Le duc de Gramont obtint quelques jours de congé pour venir embrasser le nouveau-né, sa jeune mère, et assister au baptême du comte de Guiche. 11 eut pour parrain le cardinal de Richelieu, et pour marraine la duchesse d’Aiguillon, les deux grandes puissances de l’Europe. C’était entrer dans la vie protégé par ce que le monde révère le plus :

La gloire, le génie et le pouvoir.

Aussitôt après la cérémonie du baptême, le duc repartit pour l’armée où l’appelaient les préparatifs du siége de Landrecies. Ambitieux d’arriver au grade de maréchal de France, et non moins stimulé par le désir de reconnaître ce qu’il devait à la protection particulière de Louis XIII, le duc de Gramont remplissait ses devoirs militaires avec une rigidité et un zèle extrêmes.
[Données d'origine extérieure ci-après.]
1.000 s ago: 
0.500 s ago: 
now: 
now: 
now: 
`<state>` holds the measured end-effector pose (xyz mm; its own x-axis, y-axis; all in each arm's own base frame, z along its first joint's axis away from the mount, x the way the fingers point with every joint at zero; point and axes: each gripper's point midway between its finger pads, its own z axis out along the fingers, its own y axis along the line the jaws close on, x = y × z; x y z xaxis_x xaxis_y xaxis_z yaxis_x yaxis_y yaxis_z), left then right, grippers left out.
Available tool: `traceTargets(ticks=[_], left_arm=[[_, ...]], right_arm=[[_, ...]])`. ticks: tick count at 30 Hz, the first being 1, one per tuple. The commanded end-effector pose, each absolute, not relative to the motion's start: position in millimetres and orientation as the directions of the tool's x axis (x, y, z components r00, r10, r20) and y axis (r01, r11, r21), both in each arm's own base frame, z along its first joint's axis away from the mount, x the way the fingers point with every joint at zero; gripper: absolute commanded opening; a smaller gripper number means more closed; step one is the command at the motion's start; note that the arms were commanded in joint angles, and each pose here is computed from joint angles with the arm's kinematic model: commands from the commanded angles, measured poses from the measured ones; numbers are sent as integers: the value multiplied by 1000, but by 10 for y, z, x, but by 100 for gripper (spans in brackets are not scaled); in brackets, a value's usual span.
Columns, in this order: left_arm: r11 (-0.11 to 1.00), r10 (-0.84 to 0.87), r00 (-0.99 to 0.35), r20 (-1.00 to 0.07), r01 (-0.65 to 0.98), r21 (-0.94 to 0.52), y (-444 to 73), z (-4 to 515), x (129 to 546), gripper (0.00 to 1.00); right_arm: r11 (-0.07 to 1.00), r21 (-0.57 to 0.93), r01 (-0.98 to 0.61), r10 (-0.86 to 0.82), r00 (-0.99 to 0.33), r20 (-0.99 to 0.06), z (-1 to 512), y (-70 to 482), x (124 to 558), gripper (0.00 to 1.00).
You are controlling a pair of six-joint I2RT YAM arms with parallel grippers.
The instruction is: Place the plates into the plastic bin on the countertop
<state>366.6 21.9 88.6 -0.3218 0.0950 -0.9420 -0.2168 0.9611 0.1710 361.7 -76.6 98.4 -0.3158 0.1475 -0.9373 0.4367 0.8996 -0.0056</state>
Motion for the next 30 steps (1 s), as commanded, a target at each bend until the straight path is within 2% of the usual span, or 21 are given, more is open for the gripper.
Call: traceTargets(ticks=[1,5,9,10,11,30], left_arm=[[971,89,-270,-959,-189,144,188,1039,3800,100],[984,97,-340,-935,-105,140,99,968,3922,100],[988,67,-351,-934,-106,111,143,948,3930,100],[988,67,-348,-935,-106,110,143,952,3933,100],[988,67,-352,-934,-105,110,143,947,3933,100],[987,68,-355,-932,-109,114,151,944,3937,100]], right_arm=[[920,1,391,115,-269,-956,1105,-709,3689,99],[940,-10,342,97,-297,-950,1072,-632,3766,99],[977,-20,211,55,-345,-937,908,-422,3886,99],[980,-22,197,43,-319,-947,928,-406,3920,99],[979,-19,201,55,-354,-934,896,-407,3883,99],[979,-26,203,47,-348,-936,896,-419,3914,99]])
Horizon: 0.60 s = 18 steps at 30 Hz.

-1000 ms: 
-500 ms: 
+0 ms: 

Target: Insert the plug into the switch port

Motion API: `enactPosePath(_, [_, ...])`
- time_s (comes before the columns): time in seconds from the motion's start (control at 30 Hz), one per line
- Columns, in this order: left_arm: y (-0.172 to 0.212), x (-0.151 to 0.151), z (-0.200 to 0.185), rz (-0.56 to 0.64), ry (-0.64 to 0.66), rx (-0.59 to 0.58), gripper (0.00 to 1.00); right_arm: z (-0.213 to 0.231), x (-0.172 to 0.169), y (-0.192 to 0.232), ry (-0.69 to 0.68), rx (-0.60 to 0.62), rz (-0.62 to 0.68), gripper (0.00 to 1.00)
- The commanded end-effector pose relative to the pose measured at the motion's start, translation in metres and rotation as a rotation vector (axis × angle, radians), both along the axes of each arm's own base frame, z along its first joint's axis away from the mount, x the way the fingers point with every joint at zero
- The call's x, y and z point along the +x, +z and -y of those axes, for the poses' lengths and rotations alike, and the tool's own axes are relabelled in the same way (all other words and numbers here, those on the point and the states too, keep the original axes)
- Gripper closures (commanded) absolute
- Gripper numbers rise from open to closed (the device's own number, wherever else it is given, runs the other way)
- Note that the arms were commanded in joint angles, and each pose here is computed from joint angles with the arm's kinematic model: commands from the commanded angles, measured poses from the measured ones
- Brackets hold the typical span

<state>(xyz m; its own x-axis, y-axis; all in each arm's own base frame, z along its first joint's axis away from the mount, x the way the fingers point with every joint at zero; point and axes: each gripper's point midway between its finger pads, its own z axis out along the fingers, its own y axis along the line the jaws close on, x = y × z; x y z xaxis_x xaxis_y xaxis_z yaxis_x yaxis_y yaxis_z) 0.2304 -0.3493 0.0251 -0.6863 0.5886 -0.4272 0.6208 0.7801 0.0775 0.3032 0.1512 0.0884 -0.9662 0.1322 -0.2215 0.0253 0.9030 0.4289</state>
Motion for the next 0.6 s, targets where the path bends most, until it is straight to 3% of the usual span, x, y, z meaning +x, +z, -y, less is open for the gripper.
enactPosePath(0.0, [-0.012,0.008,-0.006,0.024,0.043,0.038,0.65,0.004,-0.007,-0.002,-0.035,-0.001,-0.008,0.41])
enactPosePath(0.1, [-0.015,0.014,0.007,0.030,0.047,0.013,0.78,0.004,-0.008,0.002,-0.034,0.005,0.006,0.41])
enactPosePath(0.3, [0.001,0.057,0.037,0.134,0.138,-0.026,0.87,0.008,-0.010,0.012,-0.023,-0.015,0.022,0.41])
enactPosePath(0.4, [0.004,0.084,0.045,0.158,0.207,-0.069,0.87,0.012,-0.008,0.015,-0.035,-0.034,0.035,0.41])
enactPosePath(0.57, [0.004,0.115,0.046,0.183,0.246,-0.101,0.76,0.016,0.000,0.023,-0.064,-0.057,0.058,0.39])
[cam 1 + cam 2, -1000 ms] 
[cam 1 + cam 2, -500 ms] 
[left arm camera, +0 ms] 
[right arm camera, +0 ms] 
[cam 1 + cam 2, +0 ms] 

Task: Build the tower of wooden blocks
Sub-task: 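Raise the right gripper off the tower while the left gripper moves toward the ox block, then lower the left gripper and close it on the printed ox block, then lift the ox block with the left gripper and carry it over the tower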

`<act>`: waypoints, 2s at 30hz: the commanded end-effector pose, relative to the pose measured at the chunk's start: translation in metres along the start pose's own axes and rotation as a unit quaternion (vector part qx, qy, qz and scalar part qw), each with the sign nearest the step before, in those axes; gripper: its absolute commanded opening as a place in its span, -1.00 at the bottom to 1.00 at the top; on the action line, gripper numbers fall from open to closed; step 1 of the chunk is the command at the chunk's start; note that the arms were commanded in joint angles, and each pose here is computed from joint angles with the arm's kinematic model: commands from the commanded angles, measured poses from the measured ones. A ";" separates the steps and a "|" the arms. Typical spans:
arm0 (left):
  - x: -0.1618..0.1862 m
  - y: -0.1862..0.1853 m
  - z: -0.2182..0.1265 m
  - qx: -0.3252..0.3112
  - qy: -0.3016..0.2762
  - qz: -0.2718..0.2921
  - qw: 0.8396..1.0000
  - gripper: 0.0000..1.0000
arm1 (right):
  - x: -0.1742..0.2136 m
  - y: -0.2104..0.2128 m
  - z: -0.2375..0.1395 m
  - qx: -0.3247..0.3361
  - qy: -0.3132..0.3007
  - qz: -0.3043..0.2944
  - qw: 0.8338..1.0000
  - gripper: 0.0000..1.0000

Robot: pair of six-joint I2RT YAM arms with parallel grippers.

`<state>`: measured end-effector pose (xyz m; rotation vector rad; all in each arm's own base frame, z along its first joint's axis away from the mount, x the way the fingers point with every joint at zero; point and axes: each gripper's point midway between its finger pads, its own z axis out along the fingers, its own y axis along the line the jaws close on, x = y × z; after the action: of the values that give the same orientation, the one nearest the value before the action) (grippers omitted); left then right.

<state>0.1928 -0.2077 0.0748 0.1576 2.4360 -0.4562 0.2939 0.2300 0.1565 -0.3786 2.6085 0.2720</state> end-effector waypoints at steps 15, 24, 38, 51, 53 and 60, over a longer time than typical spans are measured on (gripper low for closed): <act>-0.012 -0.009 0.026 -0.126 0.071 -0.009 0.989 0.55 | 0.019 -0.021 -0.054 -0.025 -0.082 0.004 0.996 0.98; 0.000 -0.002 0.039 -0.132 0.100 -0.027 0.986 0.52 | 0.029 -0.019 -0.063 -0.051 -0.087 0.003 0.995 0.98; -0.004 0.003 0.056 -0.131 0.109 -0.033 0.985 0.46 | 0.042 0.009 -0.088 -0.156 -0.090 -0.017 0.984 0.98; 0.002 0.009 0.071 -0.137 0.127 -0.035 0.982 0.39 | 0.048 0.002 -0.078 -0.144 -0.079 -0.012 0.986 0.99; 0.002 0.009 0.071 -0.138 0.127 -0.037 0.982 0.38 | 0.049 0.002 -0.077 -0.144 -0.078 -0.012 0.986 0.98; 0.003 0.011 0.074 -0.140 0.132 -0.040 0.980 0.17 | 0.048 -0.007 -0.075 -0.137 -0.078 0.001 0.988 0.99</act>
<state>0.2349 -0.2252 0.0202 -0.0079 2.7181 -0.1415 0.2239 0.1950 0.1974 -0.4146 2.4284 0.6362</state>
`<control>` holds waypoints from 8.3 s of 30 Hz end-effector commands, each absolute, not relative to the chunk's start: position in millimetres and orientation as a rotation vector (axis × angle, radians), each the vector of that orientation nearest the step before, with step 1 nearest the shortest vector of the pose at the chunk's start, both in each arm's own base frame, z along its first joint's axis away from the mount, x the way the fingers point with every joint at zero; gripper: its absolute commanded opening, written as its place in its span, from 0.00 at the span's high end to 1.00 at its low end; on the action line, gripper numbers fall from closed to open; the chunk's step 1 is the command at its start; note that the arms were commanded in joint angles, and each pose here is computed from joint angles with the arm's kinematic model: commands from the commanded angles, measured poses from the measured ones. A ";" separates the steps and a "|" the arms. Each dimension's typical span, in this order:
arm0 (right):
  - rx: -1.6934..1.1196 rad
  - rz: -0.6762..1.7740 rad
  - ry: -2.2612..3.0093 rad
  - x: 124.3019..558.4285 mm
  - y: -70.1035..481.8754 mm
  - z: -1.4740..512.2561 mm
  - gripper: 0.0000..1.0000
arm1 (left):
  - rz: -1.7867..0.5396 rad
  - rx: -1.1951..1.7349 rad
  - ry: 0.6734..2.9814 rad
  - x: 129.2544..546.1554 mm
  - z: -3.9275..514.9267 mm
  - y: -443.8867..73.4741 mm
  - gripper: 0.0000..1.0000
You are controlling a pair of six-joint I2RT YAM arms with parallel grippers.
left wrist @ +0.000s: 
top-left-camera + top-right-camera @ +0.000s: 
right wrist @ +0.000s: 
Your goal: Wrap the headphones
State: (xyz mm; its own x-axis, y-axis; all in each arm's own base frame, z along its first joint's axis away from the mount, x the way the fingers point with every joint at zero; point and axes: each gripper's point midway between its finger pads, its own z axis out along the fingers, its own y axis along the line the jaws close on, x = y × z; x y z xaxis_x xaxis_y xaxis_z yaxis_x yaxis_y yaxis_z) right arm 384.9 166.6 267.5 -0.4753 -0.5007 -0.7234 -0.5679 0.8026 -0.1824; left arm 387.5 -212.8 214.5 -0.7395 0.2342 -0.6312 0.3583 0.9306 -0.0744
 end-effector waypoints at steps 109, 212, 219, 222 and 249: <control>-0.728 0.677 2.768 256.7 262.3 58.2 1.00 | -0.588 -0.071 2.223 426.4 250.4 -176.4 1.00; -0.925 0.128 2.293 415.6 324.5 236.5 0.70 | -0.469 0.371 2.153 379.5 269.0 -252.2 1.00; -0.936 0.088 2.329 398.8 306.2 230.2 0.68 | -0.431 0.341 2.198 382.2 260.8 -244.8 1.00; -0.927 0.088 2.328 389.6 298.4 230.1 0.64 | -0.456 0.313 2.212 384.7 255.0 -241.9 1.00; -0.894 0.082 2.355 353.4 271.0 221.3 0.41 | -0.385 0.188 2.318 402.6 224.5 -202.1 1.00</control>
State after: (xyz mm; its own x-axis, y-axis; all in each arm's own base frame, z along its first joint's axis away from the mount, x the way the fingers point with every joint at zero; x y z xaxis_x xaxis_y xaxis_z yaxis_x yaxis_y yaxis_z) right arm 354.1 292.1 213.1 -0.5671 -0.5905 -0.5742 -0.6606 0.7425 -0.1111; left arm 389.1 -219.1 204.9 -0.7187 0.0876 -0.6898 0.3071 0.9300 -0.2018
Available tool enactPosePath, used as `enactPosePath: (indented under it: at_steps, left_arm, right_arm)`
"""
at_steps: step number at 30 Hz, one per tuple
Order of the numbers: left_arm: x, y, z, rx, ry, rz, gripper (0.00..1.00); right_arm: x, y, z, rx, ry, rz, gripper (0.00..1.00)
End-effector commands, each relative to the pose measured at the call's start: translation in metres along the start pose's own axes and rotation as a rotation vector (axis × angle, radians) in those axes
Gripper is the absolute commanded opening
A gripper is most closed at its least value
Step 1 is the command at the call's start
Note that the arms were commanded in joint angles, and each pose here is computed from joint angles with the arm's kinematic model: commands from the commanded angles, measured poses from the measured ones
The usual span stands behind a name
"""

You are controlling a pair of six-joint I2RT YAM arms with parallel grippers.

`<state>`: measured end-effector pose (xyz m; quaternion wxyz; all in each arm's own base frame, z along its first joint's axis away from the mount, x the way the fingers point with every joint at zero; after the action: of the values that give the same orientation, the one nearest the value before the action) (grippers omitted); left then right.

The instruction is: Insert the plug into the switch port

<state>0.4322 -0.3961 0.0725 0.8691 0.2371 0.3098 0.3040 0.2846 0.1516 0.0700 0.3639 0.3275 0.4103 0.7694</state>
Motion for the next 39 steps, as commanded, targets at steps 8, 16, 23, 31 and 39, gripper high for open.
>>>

Si, comme l’a dit un moraliste courtisan : « Les bienfaits du souverain sont une chaîne qui soumet éternellement la vie du sujet au caprice du maître, » le duc de Gramont devait consacrer la sienne à Louis XIII ; car le roi l’avait soustrait à l’autorité féroce de son père, de cet Antoine II, de ce Gramont qui, s’étant convaincu de l’infidélité de sa femme (fille du duc de Roquelaure), usa du droit de haute et basse justice attaché à sa principauté de Bidache, pour faire juger la coupable, la condamner à mort, et s’empresser de faire tomber sa tête avant que les envoyés du roi aient eu le temps de venir, au nom de Sa Majesté, demander la grâce de la duchesse de Gramont.

Cette expédition, qui rappelait celle des châtelains du moyen âge, fit craindre de voir le duc Antoine II poursuivre, dans ses enfants, la vengeance du crime de leur mère, et le roi, cédant aux prières des ducs de Roquelaure, ordonna au mari vengé d’envoyer ses deux fils à la cour pour qu’ils y fussent élevés sous sa protection royale. Cela explique suffisamment l’amour filial dont le père du comte de Guiche et son frère, le célèbre chevalier de Gramont, ne cessèrent de donner des preuves à Louis XIII.

Le cardinal de Richelieu qui regardait les gens dévoués comme de nobles dupes, très-utiles à ceux qui savent les employer, n’avait pas manqué de s’attacher le duc de Gramont par tous les moyens que donne le crédit. Après avoir récompensé justement ses grands services militaires, et payé d’un grade éminent la blessure qu’il avait reçue au siége de Mantoue, il lui avait fait épouser une de ses nièces.

Le même jour de ses noces, le cardinal célébra aussi celles de ses deux autres nièces avec le duc d’Épernon et le duc de Puilaurens. Ces noces magnifiques, dont la cour garda un long souvenir, ne furent heureuses que pour le duc de Gramont. Le duc d’Épernon, dont l’humeur altière devait déplaire au cardinal, fut bientôt contraint de quitter la cour, et peu de temps après le duc de Puilaurens mourut en prison.

Pendant que son père poursuivait ses succès à l’armée, le petit Armand de Guiche s’élevait près du cardinal de Richelieu, et presque sur les genoux d’Anne d’Autriche : elle venait de donner Louis XIV à la France, et elle voyait dans le jeune comte de Guiche le complaisant naturel de son royal enfant. Mais Armand était d’un caractère fier, indépendant, et, malgré les recommandations de sa mère, malgré les pénitences qu’il s’attirait souvent pour avoir résisté aux caprices de son auguste compagnon, il retombait toujours dans le même tort, et sans le bon esprit de la reine qui encourageait Armand de Guiche à ne pas se laisser opprimer par le Dauphin, il aurait beaucoup souffert de cette noble camaraderie.